__Activity__.
Whenever a line of the records below contains the word "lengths", copy that line.

__Task inputs__.
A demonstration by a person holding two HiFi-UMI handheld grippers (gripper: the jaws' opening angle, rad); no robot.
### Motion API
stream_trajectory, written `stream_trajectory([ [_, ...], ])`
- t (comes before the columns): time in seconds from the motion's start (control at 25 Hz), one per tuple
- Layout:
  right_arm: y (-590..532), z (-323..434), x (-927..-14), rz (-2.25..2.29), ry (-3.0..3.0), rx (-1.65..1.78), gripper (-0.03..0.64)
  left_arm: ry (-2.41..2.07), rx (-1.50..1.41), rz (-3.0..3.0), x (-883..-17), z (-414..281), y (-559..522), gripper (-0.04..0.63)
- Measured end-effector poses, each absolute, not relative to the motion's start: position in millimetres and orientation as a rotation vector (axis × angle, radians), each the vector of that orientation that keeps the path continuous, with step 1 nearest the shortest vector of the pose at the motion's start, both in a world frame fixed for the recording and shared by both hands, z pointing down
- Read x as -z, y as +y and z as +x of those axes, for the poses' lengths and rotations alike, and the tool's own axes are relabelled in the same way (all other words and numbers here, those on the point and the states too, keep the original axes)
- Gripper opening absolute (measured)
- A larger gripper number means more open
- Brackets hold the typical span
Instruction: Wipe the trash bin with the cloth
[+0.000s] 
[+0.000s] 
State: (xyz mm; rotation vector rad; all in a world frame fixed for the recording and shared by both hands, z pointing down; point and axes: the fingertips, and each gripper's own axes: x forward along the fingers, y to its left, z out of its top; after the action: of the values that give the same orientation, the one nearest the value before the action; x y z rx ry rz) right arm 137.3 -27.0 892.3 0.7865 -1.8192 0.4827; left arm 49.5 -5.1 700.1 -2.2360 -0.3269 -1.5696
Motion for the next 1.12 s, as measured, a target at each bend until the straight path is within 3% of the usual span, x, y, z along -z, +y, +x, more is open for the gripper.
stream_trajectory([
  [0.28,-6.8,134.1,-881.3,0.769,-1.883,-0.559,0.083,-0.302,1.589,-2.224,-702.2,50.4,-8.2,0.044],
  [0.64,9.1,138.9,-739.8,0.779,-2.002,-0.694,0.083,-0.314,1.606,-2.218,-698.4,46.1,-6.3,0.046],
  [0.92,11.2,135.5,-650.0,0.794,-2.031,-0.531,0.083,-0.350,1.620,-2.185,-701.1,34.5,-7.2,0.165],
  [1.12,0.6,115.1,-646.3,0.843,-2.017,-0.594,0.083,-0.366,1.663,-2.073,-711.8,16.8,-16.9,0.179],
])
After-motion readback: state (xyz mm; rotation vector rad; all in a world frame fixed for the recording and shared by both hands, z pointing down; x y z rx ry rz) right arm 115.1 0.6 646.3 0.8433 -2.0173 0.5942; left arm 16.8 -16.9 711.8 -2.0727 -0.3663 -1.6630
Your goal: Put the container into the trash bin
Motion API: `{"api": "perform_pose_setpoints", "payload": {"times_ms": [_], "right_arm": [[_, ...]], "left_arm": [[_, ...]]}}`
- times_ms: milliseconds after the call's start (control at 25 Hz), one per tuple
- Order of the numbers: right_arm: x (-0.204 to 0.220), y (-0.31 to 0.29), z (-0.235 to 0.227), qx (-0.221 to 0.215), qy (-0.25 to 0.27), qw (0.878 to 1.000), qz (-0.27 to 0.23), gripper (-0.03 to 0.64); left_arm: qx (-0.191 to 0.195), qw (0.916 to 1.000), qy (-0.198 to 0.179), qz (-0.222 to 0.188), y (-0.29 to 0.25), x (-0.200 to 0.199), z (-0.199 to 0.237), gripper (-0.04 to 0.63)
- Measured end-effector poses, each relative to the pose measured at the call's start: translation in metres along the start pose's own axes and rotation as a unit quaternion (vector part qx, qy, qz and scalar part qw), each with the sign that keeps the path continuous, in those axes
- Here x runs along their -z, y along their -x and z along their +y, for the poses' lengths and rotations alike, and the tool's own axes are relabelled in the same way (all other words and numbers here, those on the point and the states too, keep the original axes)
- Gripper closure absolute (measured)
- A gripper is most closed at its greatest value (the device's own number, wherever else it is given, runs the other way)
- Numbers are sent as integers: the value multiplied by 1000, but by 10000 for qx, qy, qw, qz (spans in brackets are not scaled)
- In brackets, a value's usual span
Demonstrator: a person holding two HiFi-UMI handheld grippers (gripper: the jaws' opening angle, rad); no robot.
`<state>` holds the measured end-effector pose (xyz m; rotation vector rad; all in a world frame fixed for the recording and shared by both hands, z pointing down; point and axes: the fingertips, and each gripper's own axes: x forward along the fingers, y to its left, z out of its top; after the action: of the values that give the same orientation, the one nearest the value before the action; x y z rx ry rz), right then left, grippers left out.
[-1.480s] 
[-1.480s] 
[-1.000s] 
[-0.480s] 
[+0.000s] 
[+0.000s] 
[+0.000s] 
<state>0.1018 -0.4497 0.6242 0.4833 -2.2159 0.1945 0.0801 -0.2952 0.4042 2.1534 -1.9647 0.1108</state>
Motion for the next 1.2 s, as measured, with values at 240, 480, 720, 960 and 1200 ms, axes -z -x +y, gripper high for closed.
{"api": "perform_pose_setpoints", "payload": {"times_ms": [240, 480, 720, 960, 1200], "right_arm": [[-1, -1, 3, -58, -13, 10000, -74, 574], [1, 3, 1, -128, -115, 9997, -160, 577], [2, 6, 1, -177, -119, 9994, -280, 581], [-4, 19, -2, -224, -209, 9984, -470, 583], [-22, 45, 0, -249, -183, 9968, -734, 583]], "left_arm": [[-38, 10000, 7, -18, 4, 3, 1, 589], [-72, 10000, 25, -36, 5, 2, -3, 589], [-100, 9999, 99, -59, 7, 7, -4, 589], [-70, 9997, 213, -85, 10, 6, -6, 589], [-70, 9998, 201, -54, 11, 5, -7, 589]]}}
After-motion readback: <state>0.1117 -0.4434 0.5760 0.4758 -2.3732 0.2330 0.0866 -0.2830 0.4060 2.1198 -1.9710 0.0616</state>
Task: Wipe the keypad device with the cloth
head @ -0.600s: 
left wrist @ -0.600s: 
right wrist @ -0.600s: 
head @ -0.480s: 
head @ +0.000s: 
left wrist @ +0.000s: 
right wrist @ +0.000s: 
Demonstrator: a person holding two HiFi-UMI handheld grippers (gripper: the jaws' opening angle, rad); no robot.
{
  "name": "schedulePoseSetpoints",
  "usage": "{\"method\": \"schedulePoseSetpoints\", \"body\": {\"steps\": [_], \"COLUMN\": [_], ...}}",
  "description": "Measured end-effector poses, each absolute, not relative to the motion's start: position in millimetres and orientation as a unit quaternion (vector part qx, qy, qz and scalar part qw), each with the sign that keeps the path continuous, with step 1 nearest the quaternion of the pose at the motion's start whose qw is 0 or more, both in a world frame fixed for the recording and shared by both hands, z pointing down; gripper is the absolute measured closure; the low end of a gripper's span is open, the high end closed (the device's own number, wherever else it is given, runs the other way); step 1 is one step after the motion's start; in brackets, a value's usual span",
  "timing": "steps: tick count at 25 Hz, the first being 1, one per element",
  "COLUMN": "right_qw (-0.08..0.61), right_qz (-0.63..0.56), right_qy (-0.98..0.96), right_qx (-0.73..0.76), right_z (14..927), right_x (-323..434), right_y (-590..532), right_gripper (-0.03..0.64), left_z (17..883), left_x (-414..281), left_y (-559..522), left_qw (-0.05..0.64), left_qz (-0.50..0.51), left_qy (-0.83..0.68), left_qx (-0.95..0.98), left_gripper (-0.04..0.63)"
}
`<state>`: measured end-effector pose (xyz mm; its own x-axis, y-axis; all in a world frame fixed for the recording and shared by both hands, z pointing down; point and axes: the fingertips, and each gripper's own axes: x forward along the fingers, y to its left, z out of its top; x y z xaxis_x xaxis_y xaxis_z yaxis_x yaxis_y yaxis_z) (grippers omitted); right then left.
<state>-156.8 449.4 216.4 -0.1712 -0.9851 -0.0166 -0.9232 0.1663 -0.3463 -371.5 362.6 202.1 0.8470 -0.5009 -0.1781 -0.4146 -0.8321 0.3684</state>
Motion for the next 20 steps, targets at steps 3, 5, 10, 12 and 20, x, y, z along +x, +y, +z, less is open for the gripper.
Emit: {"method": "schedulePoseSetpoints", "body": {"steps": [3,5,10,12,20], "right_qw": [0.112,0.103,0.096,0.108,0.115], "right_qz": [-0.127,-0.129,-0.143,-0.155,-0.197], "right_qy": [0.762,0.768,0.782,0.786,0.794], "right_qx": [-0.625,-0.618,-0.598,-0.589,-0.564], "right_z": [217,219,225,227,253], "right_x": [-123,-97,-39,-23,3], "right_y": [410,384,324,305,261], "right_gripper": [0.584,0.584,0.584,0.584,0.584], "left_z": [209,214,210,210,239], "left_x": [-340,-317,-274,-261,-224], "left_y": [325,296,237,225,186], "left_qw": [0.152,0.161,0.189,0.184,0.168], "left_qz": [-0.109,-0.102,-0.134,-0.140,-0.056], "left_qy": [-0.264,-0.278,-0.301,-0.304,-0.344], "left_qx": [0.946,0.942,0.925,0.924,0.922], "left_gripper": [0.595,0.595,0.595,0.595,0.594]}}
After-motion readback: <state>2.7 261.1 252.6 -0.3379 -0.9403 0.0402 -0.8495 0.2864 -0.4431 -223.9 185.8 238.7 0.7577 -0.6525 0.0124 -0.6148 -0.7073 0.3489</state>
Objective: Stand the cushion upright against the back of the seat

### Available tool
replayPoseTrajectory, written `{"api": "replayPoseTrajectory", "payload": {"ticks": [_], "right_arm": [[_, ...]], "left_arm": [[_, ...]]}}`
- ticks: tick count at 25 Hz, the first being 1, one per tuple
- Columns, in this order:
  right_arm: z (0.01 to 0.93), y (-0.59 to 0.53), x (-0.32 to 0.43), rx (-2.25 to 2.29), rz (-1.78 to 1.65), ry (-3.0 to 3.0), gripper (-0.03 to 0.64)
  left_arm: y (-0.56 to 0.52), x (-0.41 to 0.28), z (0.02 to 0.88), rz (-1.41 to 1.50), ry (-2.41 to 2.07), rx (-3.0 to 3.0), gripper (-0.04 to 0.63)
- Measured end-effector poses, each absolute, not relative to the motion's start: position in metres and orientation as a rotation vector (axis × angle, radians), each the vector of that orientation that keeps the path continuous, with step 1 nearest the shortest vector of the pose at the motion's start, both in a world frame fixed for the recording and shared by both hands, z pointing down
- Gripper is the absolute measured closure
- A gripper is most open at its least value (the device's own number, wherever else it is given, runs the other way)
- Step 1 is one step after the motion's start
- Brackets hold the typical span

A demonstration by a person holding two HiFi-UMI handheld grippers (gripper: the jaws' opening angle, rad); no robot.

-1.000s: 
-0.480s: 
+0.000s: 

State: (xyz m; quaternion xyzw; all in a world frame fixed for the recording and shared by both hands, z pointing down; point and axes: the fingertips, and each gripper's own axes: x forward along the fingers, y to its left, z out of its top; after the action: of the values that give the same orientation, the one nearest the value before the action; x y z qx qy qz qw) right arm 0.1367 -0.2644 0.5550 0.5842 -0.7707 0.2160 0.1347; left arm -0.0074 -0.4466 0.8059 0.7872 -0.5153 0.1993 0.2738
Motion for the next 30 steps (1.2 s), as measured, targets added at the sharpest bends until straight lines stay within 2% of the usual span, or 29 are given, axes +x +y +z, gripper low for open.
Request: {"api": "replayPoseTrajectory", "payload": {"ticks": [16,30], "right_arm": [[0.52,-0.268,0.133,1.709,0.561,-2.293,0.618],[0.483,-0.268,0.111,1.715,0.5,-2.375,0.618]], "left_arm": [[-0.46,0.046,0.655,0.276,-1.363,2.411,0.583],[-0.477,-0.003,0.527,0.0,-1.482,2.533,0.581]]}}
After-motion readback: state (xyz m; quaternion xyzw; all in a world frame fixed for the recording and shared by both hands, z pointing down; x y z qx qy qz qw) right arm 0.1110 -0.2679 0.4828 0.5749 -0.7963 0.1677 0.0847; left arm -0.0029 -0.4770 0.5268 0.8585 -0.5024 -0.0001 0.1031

__Solved exercise__.
- Read x as -z, y as +y and z as +x of those axes, for the poses' lengths and rotations alike, and the tool's own axes are relabelled in the same way (all other words and numbers here, those on the point and the states too, keep the original axes)
- Here x runs along their -z, y along their -x and z along their +y, for the poses' lengths and rotations alike, and the tool's own axes are relabelled in the same way (all other words and numbers here, those on the point and the states too, keep the original axes)

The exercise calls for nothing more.